··· Provided data
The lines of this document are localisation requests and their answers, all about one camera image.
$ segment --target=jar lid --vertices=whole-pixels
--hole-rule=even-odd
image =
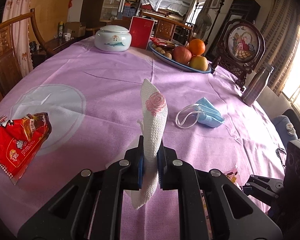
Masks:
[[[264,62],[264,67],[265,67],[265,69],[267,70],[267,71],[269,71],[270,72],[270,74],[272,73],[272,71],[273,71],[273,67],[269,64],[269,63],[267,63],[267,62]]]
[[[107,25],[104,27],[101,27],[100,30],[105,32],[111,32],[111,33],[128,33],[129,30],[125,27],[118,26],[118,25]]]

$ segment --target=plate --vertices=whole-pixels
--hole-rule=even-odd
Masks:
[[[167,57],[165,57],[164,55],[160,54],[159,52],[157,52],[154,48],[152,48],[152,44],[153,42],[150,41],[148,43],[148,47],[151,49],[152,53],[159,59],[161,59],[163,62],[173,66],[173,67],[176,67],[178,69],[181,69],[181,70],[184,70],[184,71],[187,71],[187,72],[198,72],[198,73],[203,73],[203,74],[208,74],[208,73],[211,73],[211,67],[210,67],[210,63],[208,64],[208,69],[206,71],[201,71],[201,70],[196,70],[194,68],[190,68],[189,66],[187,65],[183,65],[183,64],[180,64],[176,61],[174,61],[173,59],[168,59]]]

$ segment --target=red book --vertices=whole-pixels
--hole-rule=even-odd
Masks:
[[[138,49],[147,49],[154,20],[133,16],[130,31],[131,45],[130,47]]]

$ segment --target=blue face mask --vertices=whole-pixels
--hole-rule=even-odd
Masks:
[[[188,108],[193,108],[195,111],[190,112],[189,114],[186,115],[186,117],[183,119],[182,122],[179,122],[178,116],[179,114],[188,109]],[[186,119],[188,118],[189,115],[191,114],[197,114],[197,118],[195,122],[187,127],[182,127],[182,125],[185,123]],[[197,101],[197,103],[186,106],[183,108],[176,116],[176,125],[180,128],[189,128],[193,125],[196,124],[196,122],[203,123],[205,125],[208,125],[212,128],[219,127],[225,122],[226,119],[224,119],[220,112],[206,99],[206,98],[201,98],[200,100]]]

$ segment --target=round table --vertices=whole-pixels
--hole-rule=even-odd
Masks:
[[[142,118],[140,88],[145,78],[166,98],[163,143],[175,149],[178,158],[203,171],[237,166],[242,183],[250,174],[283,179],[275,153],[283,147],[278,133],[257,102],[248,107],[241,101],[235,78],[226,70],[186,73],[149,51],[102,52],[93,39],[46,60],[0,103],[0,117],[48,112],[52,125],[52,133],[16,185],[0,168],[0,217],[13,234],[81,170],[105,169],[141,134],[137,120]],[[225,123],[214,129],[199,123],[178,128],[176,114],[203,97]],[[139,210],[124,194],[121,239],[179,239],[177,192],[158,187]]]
······
··· Provided data
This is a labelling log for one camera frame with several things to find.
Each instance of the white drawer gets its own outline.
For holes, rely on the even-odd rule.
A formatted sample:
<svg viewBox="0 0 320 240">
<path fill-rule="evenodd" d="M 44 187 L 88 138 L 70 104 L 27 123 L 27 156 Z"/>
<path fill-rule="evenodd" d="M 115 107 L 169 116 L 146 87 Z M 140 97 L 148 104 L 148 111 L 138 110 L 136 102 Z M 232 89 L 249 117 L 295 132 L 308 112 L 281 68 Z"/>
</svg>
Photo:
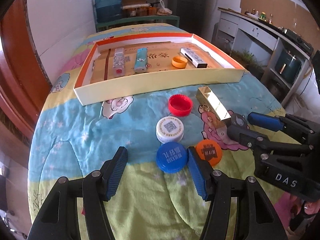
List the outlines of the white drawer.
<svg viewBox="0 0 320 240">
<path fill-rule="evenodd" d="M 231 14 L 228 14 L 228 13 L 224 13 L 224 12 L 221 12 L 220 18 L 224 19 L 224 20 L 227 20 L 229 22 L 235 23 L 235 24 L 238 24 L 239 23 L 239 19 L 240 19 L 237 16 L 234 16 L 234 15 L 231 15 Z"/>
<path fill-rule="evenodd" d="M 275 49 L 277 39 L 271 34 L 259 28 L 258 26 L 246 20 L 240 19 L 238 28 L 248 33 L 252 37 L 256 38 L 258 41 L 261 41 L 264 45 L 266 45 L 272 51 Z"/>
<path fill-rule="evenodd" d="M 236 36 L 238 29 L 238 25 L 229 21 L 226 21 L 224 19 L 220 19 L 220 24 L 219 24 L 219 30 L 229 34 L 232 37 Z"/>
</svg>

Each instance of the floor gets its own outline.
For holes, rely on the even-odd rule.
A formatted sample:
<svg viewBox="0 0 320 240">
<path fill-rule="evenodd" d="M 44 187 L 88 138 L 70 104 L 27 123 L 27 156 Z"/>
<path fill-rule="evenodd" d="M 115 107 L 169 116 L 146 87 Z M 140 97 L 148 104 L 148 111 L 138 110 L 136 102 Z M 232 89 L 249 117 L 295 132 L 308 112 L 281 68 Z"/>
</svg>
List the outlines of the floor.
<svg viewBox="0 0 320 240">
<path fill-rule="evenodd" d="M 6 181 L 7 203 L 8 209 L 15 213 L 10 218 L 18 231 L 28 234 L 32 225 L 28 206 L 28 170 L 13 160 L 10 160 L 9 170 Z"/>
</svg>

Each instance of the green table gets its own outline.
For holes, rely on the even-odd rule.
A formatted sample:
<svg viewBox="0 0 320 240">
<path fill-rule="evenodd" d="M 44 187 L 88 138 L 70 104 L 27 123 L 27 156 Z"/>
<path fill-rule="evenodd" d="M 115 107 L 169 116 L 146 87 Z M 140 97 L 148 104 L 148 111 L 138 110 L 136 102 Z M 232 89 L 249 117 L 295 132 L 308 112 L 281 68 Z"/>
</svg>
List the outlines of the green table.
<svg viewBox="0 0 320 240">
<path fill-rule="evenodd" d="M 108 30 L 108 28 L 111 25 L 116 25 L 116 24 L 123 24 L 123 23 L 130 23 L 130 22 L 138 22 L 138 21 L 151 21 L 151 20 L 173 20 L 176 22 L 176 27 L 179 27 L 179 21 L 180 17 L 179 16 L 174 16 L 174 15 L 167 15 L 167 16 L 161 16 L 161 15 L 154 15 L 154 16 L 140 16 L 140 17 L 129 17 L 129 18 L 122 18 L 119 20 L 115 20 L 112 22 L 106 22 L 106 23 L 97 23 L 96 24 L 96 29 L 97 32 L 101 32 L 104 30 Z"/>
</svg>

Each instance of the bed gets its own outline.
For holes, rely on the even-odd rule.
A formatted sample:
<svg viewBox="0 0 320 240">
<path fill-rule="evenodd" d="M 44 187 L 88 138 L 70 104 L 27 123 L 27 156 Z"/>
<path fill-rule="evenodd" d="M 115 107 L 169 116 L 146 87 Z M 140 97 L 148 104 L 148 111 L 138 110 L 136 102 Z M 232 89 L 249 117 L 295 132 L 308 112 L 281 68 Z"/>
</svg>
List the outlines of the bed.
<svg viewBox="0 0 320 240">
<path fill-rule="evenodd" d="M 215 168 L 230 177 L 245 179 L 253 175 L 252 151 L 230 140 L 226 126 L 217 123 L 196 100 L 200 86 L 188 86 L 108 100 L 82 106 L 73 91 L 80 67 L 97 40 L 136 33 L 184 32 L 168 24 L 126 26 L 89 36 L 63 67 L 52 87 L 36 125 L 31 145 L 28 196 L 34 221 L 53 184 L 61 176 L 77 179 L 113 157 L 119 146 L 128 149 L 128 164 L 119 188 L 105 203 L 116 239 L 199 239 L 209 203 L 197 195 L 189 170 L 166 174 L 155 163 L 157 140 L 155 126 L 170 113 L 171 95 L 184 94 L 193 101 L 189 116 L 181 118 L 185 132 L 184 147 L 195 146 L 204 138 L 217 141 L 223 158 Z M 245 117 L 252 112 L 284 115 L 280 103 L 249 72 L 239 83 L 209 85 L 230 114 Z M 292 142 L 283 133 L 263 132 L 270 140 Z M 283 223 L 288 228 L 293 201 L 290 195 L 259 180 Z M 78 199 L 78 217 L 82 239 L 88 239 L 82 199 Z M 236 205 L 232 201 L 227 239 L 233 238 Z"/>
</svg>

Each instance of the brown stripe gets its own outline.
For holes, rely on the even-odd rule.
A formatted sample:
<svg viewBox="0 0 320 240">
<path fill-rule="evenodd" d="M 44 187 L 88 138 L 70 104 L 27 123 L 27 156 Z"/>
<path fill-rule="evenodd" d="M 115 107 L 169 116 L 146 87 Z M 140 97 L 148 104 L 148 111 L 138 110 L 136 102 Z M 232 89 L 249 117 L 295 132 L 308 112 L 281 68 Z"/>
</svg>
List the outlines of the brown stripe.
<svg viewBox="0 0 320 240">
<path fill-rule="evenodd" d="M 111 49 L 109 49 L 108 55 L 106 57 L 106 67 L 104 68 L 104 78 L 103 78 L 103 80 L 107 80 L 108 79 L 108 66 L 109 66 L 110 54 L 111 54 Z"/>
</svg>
······
··· Provided data
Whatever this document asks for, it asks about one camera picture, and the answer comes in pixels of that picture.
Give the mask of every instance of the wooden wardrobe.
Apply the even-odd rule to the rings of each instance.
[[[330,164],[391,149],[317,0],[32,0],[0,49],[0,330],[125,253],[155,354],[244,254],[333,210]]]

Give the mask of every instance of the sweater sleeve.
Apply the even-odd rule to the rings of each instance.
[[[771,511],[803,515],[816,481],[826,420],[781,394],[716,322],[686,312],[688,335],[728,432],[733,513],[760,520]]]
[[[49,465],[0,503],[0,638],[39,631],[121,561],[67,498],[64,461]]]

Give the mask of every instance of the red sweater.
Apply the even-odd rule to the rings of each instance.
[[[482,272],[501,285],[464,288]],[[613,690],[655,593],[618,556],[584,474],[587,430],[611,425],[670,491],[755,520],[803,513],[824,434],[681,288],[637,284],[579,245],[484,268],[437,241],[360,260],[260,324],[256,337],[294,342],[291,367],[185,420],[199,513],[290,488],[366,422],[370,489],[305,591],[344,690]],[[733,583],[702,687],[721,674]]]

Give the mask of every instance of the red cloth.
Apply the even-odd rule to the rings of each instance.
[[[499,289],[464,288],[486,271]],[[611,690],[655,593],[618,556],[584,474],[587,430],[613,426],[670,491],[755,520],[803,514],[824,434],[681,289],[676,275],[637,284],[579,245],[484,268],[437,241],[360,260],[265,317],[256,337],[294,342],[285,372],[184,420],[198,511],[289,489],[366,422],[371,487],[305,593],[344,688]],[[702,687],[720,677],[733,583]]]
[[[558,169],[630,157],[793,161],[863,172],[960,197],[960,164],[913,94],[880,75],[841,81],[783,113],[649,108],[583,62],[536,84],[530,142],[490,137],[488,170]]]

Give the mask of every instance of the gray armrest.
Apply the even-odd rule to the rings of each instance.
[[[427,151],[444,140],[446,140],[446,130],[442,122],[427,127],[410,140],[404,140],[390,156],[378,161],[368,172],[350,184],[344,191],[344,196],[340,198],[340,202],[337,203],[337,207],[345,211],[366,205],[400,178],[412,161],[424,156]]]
······
=== Action item ===
All lines of the records above with the word "target" in them are to be copied.

=== Solution for this task ===
$ segment --target=jar lid --vertices=whole-pixels
$ segment --target=plate --vertices=whole-pixels
$ segment --target=red book --vertices=whole-pixels
$ segment --target=blue face mask --vertices=whole-pixels
$ segment --target=round table --vertices=whole-pixels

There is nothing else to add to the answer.